After the conference call, Standard & Poor’s said it had changed A.I.G.’s credit watch status to negative, expressing concern about whether A.I.G. would be able to restructure with the help of the Fed, as planned. The change indicated that a downgrade could be coming.
It was a series of downgrades in A.I.G.’s credit ratings in mid-September that set off certain contractual provisions requiring the insurer to post billions of dollars of collateral with its trading partners, a catastrophic event that led to the huge federal bailout.
Since then, A.I.G. has not released any information about whether additional ratings downgrades would lead to any additional collateral calls.
Both ratings agencies cited concerns about A.I.G.’s rapid use of the Fed’s loan.
“The $61 billion draw to date on the facility is much larger than we had previously anticipated,” said Rodney A. Clark, an analyst with Standard & Poor’s, explaining the change in outlook.
A.I.G. is required to pay back its borrowings from the Fed within two years. Mr. Clark said that to raise the money, the rapid drawdown of the loan made it likely that A.I.G. would have to sell off more businesses than Standard & Poor’s had expected.
This would leave “a much smaller and less diversified A.I.G.” to pay off a proportionally bigger debt to the Fed, Standard & Poor’s said in a statement.
In the conference call, Mr. Liddy detailed which of A.I.G.’s subsidiaries he intended to keep and which he was putting up for sale. Over all, he said, the company would hold on to its property and casualty insurance business in the United States and its general insurance businesses outside the country. Together, they generated revenue of about $40 billion in 2007.
In addition, Mr. Liddy said A.I.G. would keep a continuing ownership in its foreign life insurance businesses, most of which operate in Asia.
Other than that, he said, virtually everything else under A.I.G.’s corporate umbrella was for sale. That would include its life insurance companies in the United States, its retirement operations on four continents, its aircraft leasing business, its consumer finance business and other lines of insurance and reinsurance.

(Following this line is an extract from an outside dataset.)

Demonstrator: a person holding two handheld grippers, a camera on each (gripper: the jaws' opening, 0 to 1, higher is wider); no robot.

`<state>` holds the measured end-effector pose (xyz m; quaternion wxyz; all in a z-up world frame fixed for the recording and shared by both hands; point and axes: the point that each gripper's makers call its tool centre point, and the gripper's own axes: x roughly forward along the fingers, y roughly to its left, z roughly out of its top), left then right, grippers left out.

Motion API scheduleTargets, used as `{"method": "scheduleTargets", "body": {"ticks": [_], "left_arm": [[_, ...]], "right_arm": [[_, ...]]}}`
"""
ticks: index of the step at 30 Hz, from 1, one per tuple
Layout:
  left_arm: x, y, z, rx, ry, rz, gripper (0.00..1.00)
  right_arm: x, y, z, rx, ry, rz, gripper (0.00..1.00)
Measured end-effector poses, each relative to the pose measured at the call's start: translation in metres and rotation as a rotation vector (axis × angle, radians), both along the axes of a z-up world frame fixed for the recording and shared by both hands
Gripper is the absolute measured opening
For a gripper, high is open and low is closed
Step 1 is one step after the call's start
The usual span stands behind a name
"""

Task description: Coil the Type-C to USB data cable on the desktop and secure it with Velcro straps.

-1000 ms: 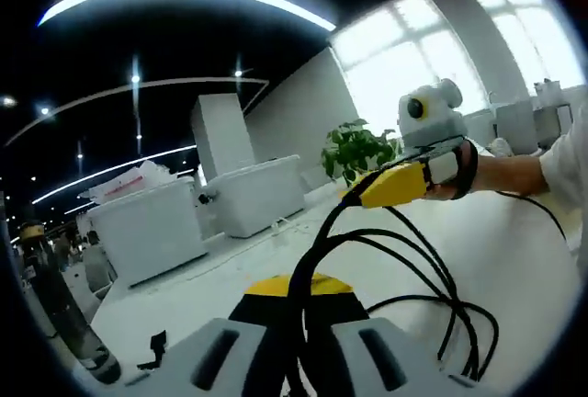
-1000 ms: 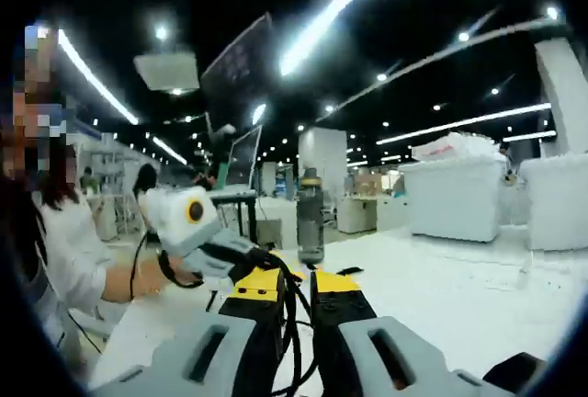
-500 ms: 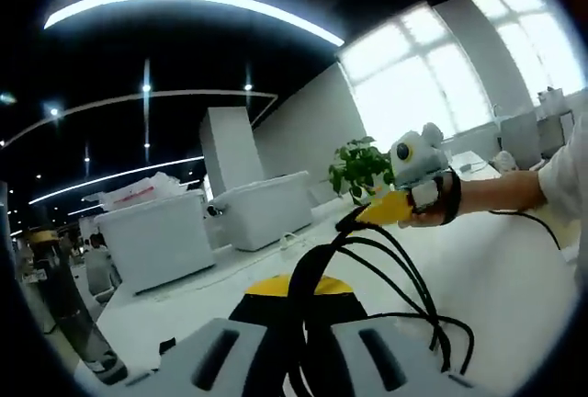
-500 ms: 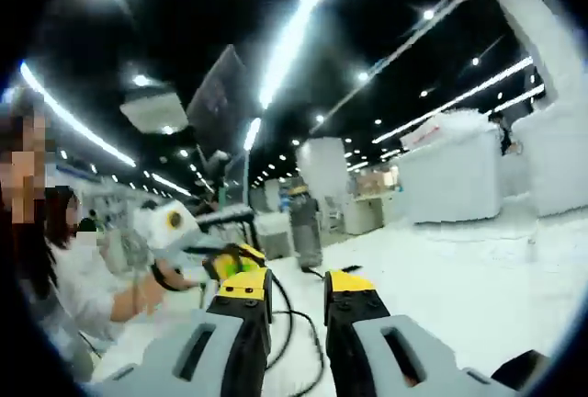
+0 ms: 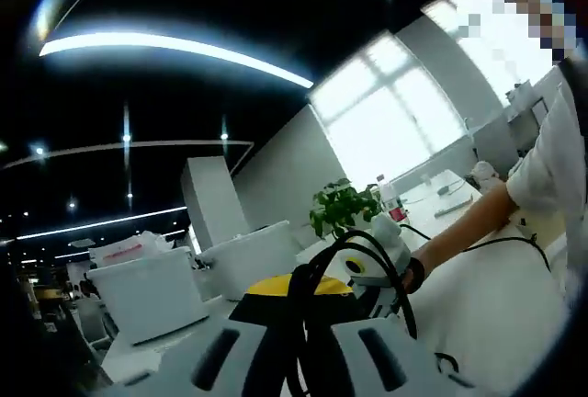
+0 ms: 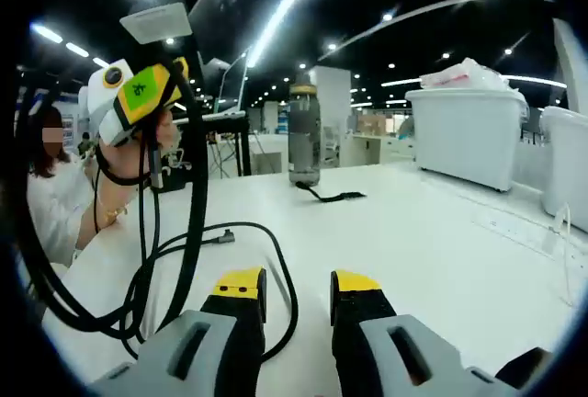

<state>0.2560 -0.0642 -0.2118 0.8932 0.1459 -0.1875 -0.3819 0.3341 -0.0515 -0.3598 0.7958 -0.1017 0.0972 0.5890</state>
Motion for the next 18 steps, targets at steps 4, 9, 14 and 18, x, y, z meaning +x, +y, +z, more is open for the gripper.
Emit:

Mr. Liddy said these were valuable businesses for which A.I.G. had already received many expressions of interest, although he acknowledged that there was a big difference between a nibble and an actual sale. He said that the Blackstone Group and JPMorgan Chase had been hired to put the businesses up for sale.
Earlier, Mr. Liddy had indicated that he hoped A.I.G. would be able to retain its life insurance business in the United States. But in the conference call on Friday, he said that solving the problems of the financial products unit, which dealt in complex debt securities and credit derivatives, “has caused us a lot of pain.”
“We do intend to wind down that operation,” he said. “It is not something you can announce on Friday and expect to do by Monday.”
Mr. Liddy said that all of the energy being expended on that troubled unit was aimed at winding down its affairs — not getting them up and running again. “We are not entering into any new activity” there, he said.
In response to questions, Mr. Liddy said it was impossible to say exactly how much money A.I.G. would have to raise to pay back the Fed and emerge from its crisis as a smaller company with adequate capital.
“It’s kind of a Rubik’s Cube,” he said. “We need to be very flexible” because of the fluid economic environment.
He said that in addition to using the $85 billion Fed loan, A.I.G. would be able to participate in the $700 billion bailout program signed into law by President Bush on Friday. The additional help from the Treasury might ease some of its financial burdens, Mr. Liddy said.